El Jardinet es un restaurante cálido y amable. Con mucha clientela, la mayoría fija, de comida diaria. Se ven familias enteras atraídas por el buen yantar y un menú atractivo de 14 euros. La camarera pasa serios apuros para traducir al castellano. Me habla de “músculos”.

—Hombre, serán los muslos, los muslos del pollo —digo dándomelas de hombre de mundo.

Se ríe hecha un lío y sale corriendo farfullando una excusa. La carta está exclusivamente en catalán y, para el neófito, casi todo resulta ininteligible. El castellano es un idioma que en Vic casi está desterrado, incluso molesta, si bien el buen carácter de la gente les hace atenderte con esmero. Es mejor aceptar con naturalidad y en cada caso preguntar amablemente. Antes de comer presencio en otro local una escena violenta con un cliente que se levanta de la mesa y se queja al dueño de la imposibilidad de enterarse de lo que hay de comer.

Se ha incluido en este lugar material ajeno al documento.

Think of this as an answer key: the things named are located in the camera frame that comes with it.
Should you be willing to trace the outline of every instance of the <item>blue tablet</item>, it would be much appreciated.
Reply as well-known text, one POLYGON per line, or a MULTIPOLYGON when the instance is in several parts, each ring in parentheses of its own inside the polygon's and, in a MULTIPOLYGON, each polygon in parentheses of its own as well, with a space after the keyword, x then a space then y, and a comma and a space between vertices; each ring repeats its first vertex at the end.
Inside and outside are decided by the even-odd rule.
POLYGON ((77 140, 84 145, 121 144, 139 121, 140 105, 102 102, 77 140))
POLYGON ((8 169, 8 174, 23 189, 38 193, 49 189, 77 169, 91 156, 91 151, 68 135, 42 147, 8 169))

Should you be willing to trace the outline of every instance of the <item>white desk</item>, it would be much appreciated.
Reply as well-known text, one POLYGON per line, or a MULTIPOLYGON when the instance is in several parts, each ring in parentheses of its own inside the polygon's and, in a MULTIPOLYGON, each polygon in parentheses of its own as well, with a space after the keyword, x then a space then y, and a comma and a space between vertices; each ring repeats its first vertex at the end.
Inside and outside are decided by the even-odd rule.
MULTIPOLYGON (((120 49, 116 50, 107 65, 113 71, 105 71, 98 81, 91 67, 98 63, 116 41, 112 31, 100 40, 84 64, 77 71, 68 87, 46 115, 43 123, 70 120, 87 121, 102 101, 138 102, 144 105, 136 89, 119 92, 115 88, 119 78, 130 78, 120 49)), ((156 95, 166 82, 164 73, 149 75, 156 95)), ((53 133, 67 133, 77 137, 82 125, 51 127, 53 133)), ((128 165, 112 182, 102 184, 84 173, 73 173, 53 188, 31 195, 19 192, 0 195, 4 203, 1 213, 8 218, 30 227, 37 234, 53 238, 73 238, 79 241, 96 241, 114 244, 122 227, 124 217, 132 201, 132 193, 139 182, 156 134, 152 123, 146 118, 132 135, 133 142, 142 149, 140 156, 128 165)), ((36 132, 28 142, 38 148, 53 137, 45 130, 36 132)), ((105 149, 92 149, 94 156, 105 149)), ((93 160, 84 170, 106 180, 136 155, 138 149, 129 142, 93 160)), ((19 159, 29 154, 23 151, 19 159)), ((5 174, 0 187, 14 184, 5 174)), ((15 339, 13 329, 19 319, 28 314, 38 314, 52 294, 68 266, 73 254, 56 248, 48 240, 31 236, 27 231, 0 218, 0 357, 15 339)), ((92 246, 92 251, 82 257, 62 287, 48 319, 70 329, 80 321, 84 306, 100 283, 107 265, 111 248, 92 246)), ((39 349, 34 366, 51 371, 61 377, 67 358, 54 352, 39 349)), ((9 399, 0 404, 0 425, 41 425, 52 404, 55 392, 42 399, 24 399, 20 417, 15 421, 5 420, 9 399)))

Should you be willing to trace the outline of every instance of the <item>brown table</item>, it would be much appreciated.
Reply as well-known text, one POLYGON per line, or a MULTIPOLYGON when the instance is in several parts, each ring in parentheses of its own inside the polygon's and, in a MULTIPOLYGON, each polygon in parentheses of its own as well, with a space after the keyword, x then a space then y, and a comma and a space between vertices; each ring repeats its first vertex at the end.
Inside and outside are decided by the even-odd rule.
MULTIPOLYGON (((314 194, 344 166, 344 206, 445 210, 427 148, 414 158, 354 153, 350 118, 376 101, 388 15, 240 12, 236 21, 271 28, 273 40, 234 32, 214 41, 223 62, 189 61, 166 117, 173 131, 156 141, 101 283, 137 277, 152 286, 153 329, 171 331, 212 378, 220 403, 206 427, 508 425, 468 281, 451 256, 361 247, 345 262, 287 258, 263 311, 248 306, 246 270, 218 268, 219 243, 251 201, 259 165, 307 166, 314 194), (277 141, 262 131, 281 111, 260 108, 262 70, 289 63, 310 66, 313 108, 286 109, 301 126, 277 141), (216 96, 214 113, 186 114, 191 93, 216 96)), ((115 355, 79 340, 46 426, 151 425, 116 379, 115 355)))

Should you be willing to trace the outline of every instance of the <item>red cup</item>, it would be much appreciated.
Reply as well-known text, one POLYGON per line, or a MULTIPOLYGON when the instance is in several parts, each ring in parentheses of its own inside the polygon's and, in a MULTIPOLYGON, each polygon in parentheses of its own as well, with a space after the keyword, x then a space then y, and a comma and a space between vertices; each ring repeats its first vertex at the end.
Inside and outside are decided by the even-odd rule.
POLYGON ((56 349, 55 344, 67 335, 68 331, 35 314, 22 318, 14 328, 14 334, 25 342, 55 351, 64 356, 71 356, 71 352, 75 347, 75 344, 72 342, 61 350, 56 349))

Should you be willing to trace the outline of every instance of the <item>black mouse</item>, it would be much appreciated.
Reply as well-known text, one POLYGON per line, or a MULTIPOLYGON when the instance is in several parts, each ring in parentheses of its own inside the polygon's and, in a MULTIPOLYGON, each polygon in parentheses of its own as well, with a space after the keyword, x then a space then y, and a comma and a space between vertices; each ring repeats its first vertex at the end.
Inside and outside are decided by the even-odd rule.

—¿Es que no me pueden dar una carta en castellano? —se queja visiblemente enfadado. Hay tensión. El dueño le pide que vuelva a su mesa para que le atienda el camarero. Se lo dice en catalán, sin inmutarse. El tipo regresa fatigado y tardan en tomarle nota.

En El Jardinet me atienden con normalidad y en castellano. Vuelve la camarera disculpándose, atractiva detrás de una poderosa dentadura.

—¡Son mejillones, no músculos, perdone! —dice riéndose y moviendo el pelo castaño recogido en una cola de caballo. Son guapas las mujeres de Vic; de aspecto recio, sólidas, mayoritariamente morenas, de sonrisa fácil y dispuestas a un discreto coqueteo. Pido un arroz con bacalao.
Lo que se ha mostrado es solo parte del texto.